What the task requires: The answer is to be the data that follows, transcribed exactly, minus its pictures.
The records START
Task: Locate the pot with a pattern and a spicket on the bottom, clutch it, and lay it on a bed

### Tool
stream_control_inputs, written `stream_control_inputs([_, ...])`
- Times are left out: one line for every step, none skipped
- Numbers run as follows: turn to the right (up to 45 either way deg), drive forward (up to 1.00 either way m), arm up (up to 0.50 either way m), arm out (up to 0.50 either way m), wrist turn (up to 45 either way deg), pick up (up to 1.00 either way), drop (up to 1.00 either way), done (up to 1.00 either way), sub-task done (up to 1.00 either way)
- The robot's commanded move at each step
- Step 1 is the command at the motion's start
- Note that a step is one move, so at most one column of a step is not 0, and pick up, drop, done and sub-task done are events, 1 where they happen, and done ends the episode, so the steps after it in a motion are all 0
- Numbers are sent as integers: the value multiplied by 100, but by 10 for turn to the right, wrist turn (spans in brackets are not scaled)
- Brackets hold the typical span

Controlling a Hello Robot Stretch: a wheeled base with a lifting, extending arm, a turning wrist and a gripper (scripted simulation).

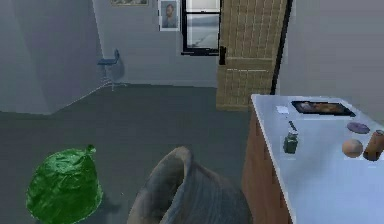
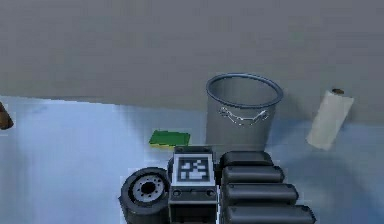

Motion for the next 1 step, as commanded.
stream_control_inputs([0,100,0,0,0,0,0,0,0])
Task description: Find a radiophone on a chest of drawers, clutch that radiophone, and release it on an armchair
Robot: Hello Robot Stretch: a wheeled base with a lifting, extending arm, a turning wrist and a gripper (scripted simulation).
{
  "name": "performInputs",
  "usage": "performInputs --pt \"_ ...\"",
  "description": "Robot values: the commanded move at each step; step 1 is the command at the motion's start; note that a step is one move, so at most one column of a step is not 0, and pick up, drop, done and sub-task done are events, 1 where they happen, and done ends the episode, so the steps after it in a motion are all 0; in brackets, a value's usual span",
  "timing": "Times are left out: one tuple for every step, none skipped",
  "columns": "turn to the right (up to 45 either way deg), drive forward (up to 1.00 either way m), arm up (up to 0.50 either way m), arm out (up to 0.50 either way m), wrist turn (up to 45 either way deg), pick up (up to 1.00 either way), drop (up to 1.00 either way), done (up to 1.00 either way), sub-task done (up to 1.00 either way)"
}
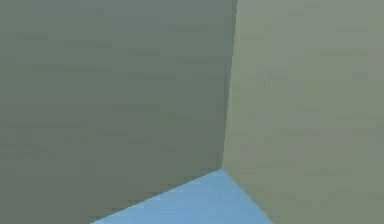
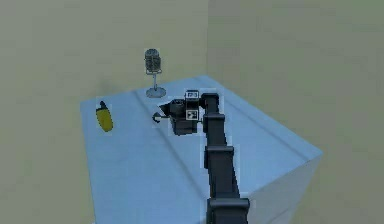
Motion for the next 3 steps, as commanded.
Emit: performInputs --pt "0.0 0.00 0.10 0.00 0.0 0.00 0.00 0.00 0.00" --pt "0.0 0.00 0.02 0.00 0.0 0.00 0.00 0.00 0.00" --pt "0.0 0.00 0.00 0.00 -45.0 0.00 0.00 0.00 0.00"
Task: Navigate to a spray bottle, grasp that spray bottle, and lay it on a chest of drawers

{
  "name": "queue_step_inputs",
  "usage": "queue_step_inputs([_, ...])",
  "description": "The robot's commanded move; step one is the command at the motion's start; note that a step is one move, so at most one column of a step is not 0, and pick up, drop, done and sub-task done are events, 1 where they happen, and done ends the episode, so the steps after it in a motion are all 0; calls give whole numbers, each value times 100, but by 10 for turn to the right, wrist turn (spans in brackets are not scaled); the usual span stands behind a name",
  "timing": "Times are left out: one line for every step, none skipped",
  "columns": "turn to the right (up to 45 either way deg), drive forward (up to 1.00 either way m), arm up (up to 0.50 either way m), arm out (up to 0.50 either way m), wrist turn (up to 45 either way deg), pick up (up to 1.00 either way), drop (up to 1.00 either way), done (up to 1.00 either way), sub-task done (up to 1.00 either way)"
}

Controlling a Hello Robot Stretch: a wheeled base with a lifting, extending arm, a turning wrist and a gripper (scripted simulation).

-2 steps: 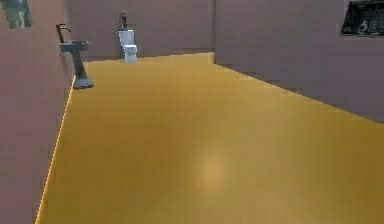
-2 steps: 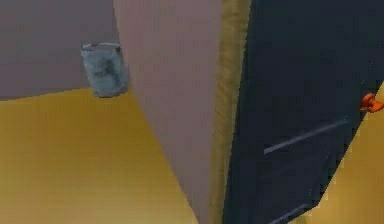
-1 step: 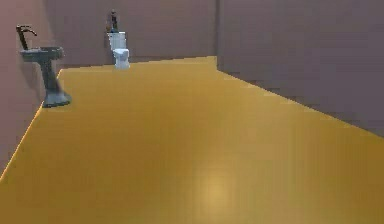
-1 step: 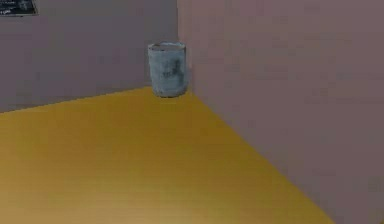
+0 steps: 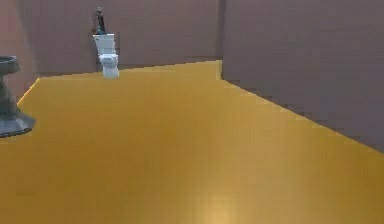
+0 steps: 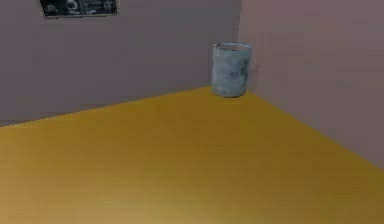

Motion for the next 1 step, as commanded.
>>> queue_step_inputs([0,100,0,0,0,0,0,0,0])
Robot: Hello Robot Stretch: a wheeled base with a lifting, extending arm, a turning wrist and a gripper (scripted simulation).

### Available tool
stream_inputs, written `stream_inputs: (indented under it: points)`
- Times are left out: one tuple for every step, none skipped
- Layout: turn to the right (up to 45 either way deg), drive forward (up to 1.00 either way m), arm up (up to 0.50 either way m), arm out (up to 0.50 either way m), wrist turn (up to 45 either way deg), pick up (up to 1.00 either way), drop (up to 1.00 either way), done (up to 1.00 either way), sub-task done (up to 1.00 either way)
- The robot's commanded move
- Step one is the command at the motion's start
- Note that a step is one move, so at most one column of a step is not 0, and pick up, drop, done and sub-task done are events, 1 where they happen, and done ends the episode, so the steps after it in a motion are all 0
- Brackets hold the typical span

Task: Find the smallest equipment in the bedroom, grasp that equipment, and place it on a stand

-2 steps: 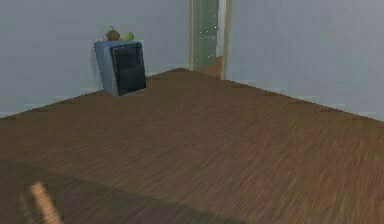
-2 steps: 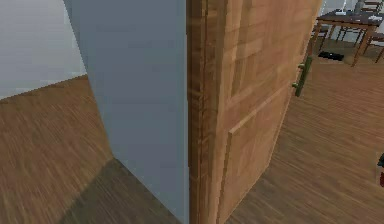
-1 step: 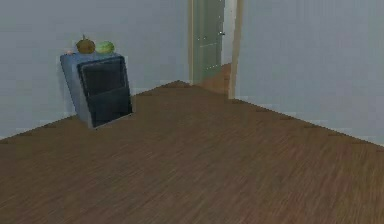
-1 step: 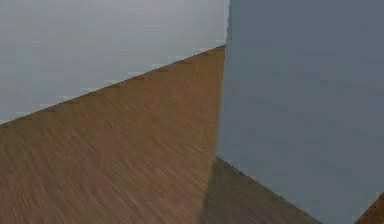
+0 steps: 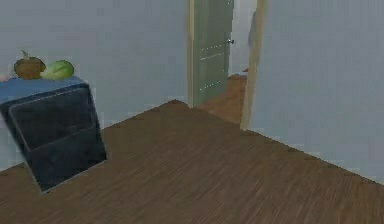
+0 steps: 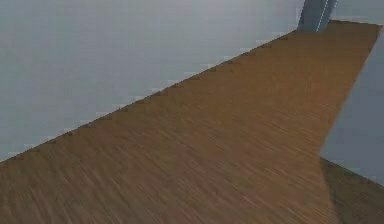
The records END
Exercise solution:
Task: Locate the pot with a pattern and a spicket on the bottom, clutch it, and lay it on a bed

### Tool
stream_control_inputs, written `stream_control_inputs([_, ...])`
- Times are left out: one line for every step, none skipped
- Numbers run as follows: turn to the right (up to 45 either way deg), drive forward (up to 1.00 either way m), arm up (up to 0.50 either way m), arm out (up to 0.50 either way m), wrist turn (up to 45 either way deg), pick up (up to 1.00 either way), drop (up to 1.00 either way), done (up to 1.00 either way), sub-task done (up to 1.00 either way)
- The robot's commanded move at each step
- Step 1 is the command at the motion's start
- Note that a step is one move, so at most one column of a step is not 0, and pick up, drop, done and sub-task done are events, 1 where they happen, and done ends the episode, so the steps after it in a motion are all 0
- Numbers are sent as integers: the value multiplied by 100, but by 10 for turn to the right, wrist turn (spans in brackets are not scaled)
- Brackets hold the typical span

Controlling a Hello Robot Stretch: a wheeled base with a lifting, extending arm, a turning wrist and a gripper (scripted simulation).


Motion for the next 1 step, as commanded.
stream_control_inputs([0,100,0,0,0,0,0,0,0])
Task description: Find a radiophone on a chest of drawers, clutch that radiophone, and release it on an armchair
Robot: Hello Robot Stretch: a wheeled base with a lifting, extending arm, a turning wrist and a gripper (scripted simulation).
{
  "name": "performInputs",
  "usage": "performInputs --pt \"_ ...\"",
  "description": "Robot values: the commanded move at each step; step 1 is the command at the motion's start; note that a step is one move, so at most one column of a step is not 0, and pick up, drop, done and sub-task done are events, 1 where they happen, and done ends the episode, so the steps after it in a motion are all 0; in brackets, a value's usual span",
  "timing": "Times are left out: one tuple for every step, none skipped",
  "columns": "turn to the right (up to 45 either way deg), drive forward (up to 1.00 either way m), arm up (up to 0.50 either way m), arm out (up to 0.50 either way m), wrist turn (up to 45 either way deg), pick up (up to 1.00 either way), drop (up to 1.00 either way), done (up to 1.00 either way), sub-task done (up to 1.00 either way)"
}
Motion for the next 3 steps, as commanded.
Emit: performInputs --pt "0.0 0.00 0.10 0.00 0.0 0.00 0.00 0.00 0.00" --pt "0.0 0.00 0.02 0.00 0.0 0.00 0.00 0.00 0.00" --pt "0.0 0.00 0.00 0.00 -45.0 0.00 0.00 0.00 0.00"
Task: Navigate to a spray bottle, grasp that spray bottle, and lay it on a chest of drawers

{
  "name": "queue_step_inputs",
  "usage": "queue_step_inputs([_, ...])",
  "description": "The robot's commanded move; step one is the command at the motion's start; note that a step is one move, so at most one column of a step is not 0, and pick up, drop, done and sub-task done are events, 1 where they happen, and done ends the episode, so the steps after it in a motion are all 0; calls give whole numbers, each value times 100, but by 10 for turn to the right, wrist turn (spans in brackets are not scaled); the usual span stands behind a name",
  "timing": "Times are left out: one line for every step, none skipped",
  "columns": "turn to the right (up to 45 either way deg), drive forward (up to 1.00 either way m), arm up (up to 0.50 either way m), arm out (up to 0.50 either way m), wrist turn (up to 45 either way deg), pick up (up to 1.00 either way), drop (up to 1.00 either way), done (up to 1.00 either way), sub-task done (up to 1.00 either way)"
}

Controlling a Hello Robot Stretch: a wheeled base with a lifting, extending arm, a turning wrist and a gripper (scripted simulation).

-2 steps: 
-2 steps: 
-1 step: 
-1 step: 
+0 steps: 
+0 steps: 

Motion for the next 1 step, as commanded.
>>> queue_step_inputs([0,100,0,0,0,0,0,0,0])
Robot: Hello Robot Stretch: a wheeled base with a lifting, extending arm, a turning wrist and a gripper (scripted simulation).

### Available tool
stream_inputs, written `stream_inputs: (indented under it: points)`
- Times are left out: one tuple for every step, none skipped
- Layout: turn to the right (up to 45 either way deg), drive forward (up to 1.00 either way m), arm up (up to 0.50 either way m), arm out (up to 0.50 either way m), wrist turn (up to 45 either way deg), pick up (up to 1.00 either way), drop (up to 1.00 either way), done (up to 1.00 either way), sub-task done (up to 1.00 either way)
- The robot's commanded move
- Step one is the command at the motion's start
- Note that a step is one move, so at most one column of a step is not 0, and pick up, drop, done and sub-task done are events, 1 where they happen, and done ends the episode, so the steps after it in a motion are all 0
- Brackets hold the typical span

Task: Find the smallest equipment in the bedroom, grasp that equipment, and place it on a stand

-2 steps: 
-2 steps: 
-1 step: 
-1 step: 
+0 steps: 
+0 steps: 

This answer leaves nothing further to address.